Often people complain that long-range and/or strategic planning is squandering time. When asked why planning is wasteful, the resounding response is that nothing is ever done with the plans. Why do we spend so much time in planning only to watch the strategies get shelved using the notebooks of our plans for bookends? It is because we do not know how to implement a strategy plan. In 2000 alone, forty CEO’s of the top two hundred companies on Fortune’s 500 list were removed – not retired, but fired or made to resign. (cf. Execution: The Discipline of Getting Things Done by Larry Bossidy and Ram Charan, p. 14) Most of the dismissals were attributed to the inability to execute a strategy. According to Pierre Mourier and Martin Smith in their book Conquering Organizational Change, roughly 90 % of reengineering initiatives fail to produce breakthrough results.
Many churches fail to see any outcomes from their strategy planning as well. These stagnant churches are plateaued and declining not because they do not have a vision or plans. It is that the plans are never realized, because people fail to communicate and execute their dreams and strategies. To see change, acceptance, and implementation of new ideas and plans, leaders may need to change the way that they communicate first.

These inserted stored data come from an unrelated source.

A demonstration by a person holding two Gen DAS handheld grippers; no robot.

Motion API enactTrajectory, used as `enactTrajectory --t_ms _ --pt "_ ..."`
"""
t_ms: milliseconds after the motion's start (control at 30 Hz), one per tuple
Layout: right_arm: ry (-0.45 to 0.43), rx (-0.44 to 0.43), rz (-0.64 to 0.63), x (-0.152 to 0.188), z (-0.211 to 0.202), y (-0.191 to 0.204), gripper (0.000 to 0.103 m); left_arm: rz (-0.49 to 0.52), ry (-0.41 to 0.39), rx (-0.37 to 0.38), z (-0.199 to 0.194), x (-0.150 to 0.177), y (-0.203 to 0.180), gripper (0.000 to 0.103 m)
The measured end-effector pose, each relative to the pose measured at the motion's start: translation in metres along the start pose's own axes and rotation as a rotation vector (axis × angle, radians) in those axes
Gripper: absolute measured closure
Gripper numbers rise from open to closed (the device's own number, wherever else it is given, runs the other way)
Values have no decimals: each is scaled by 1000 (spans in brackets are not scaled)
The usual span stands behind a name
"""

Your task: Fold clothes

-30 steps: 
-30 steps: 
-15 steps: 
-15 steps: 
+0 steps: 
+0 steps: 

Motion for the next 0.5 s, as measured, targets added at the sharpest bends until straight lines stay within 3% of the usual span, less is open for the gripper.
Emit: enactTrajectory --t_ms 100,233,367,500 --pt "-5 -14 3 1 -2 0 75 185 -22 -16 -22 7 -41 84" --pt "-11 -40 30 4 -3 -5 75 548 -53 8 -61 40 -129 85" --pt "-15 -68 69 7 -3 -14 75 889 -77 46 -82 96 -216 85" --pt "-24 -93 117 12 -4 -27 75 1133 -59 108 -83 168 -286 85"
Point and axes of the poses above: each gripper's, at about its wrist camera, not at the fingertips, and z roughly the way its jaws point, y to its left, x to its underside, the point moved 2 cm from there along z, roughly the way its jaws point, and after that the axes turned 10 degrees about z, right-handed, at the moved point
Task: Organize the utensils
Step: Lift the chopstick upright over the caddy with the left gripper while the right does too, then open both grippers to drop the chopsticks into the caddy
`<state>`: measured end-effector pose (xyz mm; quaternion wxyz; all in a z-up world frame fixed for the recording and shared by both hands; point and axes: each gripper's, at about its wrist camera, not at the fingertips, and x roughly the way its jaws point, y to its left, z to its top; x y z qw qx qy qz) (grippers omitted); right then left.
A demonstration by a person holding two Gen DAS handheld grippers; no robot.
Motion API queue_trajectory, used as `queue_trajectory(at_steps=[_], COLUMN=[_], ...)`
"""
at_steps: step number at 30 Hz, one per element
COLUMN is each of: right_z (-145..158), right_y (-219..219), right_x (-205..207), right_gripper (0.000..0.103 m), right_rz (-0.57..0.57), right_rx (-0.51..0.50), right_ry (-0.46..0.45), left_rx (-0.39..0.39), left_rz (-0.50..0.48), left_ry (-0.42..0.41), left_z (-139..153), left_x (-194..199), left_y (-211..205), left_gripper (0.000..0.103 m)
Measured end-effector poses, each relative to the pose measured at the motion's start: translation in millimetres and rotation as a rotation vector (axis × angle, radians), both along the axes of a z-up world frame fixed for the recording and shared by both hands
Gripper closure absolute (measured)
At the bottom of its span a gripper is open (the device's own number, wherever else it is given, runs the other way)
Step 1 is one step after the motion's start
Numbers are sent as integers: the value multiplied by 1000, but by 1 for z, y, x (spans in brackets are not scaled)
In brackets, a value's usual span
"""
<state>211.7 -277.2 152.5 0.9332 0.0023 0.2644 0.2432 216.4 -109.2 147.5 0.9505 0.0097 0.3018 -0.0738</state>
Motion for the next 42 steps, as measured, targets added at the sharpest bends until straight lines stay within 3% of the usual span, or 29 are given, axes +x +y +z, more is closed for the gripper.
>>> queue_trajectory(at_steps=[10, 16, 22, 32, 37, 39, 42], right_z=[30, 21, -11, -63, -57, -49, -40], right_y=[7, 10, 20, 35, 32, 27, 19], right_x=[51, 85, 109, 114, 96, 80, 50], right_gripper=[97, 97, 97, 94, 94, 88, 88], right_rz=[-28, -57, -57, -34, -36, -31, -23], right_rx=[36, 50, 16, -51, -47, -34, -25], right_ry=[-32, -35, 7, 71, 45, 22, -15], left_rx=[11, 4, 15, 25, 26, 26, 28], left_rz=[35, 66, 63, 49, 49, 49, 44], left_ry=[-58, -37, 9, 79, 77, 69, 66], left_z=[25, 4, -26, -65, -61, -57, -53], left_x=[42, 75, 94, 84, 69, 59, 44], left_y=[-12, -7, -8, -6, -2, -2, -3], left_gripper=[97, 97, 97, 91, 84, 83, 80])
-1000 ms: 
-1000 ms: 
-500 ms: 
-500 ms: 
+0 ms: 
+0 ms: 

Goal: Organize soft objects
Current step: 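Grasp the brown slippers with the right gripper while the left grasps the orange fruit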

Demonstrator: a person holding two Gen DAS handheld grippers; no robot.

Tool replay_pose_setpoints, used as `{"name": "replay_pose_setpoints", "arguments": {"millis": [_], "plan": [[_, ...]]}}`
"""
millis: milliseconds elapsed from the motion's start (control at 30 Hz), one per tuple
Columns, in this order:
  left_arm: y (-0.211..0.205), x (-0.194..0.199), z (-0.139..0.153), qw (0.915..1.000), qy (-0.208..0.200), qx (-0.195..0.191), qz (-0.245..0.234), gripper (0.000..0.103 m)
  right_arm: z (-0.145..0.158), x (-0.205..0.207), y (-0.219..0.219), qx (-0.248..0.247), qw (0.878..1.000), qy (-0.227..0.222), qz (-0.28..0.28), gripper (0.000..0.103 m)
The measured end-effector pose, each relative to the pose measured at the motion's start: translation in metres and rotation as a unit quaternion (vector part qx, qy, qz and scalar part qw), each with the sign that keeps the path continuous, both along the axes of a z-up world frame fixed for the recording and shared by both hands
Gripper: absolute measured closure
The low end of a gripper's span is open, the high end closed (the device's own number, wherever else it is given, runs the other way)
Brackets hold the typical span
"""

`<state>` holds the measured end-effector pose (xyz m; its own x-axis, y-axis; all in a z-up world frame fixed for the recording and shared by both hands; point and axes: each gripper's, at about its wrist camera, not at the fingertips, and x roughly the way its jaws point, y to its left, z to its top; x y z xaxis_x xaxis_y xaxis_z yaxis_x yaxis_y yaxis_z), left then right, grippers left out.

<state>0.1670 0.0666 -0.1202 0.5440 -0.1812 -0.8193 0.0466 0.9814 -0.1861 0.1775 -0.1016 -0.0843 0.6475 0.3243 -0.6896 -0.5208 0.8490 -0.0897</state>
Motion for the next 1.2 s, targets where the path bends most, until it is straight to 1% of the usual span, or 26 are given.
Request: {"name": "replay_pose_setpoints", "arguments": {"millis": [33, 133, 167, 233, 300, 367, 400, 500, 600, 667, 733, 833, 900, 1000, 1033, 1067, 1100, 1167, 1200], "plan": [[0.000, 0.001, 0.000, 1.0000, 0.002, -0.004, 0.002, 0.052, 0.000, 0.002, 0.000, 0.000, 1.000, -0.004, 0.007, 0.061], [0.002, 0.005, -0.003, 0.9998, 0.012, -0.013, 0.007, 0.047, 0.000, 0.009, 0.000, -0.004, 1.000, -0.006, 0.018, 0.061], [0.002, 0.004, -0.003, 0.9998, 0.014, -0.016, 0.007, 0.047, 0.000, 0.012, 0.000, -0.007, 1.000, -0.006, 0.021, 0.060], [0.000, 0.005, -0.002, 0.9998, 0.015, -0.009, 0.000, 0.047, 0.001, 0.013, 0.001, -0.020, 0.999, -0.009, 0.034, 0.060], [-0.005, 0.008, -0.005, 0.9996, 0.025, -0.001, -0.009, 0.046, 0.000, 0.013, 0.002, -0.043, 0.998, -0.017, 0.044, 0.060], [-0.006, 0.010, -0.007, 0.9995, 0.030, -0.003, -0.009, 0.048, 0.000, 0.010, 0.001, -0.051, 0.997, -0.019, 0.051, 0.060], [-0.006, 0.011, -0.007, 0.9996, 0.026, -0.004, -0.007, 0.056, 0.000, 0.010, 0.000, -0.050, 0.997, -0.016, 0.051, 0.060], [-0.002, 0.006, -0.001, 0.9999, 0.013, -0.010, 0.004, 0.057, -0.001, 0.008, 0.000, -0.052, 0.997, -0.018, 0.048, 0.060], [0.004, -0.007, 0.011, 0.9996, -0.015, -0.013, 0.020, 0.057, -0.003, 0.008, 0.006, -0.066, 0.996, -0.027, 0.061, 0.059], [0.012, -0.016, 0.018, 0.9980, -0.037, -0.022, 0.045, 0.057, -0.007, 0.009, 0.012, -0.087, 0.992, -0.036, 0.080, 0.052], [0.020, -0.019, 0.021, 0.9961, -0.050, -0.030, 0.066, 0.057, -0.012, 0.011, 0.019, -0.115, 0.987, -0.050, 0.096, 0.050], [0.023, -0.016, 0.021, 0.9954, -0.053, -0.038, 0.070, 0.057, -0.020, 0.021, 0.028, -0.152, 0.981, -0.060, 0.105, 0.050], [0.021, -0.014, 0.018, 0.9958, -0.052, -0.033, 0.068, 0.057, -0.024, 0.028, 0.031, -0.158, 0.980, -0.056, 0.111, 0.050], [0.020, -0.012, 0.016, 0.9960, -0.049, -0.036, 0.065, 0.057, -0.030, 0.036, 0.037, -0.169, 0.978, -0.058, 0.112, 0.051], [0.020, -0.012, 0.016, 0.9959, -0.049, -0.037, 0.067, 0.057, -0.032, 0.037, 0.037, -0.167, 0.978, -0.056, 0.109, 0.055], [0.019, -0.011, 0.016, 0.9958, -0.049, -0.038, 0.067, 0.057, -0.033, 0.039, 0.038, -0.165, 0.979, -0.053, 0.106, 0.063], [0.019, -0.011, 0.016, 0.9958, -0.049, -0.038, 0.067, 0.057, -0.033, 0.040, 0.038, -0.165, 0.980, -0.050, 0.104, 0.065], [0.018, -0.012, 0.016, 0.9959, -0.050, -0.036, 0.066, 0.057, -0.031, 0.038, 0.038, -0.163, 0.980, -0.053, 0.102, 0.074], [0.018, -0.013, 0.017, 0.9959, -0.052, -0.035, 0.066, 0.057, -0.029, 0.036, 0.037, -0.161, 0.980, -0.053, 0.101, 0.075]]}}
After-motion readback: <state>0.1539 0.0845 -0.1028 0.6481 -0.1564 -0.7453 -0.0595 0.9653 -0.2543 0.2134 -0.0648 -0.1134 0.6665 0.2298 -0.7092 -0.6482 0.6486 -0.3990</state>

“A picture is worth a thousand words” as the old saying goes. It is also true that one word can create hundreds of pictures or mental models in the listeners’ minds as we share our visions and plans. “New insights fail to get put into practice because they conflict with deeply held internal images of how the world works,” according to Peter Senge, in The Fifth Discipline. Our word pictures fail to communicate because the listeners have a different mental image than the one that we think were are sending.
Take the word “team.” The leader of one denominational organization that I once knew shared with all his staff that he wanted to be a team-based institution. After a year of trying to get his team approach working, this manager was totally frustrated. His team was not doing what he wanted them to do. When asked to draw his model of a team, the leader drew a sculling team with the captain shouting out orders and the team members rowing in synchronization with his commands. When most of the staff drew their picture of a team, it was an ad hoc Saturday morning playground softball team with rotating captains. The staff pictures of team were in conflict with the leader’s view of team.
When we use the term “church,” what mental model do most people envision? Is it a gathering place or a group of people? My guess would be that many view the church as a building. We reinforce that view of church from early age of a child with the saying and hand sign: “Here’s the church. Here’s the steeple. Open the doors, and where are all the people.” You may hear people use statements like “let’s go to church.”. The hymn “The Church is One Foundation” is often sung. If church is a building in some minds, then they will want to build buildings and develop an attractional model for church. This model is based upon the temple concept.
If member’s view of church is a group of believers gathered for worship, then the place will be immaterial. They still may have a “come and see” model, but the emphasis will be more on the gathering of individuals than the building. The term “the church gathered” will be heard. This model developed from the house churches of the New Testament.
The model could be the people are the church. With this model the people will tend to have an incarnational viewpoint of the church - with a “go, serve, and tell” focus. You will hear someone say “the church dispersed” or “we are the church - be the church.” The Great Commission provides the base for this model of church.
The Gospels and Revelation refer to the church as “the bride of Christ.” (Matthew 9:15; Luke 5:35; and Revelation 19:7). This mental model of the church is rarely used as a mental model for church in today’s world, although it is extremely powerful.
The question is not which model is correct. They all have Biblical bases, and all offer value. The question is which mental model does your church members have of the church. Once you know the answer, then you can start with their mental models to communicate the vision, direction, and change initiatives of the church or introduce a new model of church.
To help people to see beyond the four walls of a building, Peter in writing to a Jewish audience, took the building blocks of the Temple and morphed them into living stones “you also, like living stones, are being built into a spiritual house to be a holy priesthood, offering spiritual sacrifices acceptable to God through Jesus Christ.” (I Peter 2:5.) If the model of church is a building built with living stones, then the questions for church members are “with what material are the stones and what is holding the stones together?”
If the church is the “bride” of Christ, then what is her personality? Describe the church as a person. Is she a whiner, a gossip, or an affirming, loving, and positive type? What would you hear her saying? How active is she? Is she a recluse or active in her community?
Our failure to understand the mental models that we and our members have create communication barriers. To overcome these communication barriers so that we can see change initiatives and budgets reallocated, then we must learn to either understand and build upon them or transform them.
Margaret W. Slusher
Director of Church Planting
Leadership Network


Wow! This is the barrier we've been struggling with in our Strategic Direction team. The Team has a mental model, but the congregation has other models. We won't get far till we learn to bridge the gap.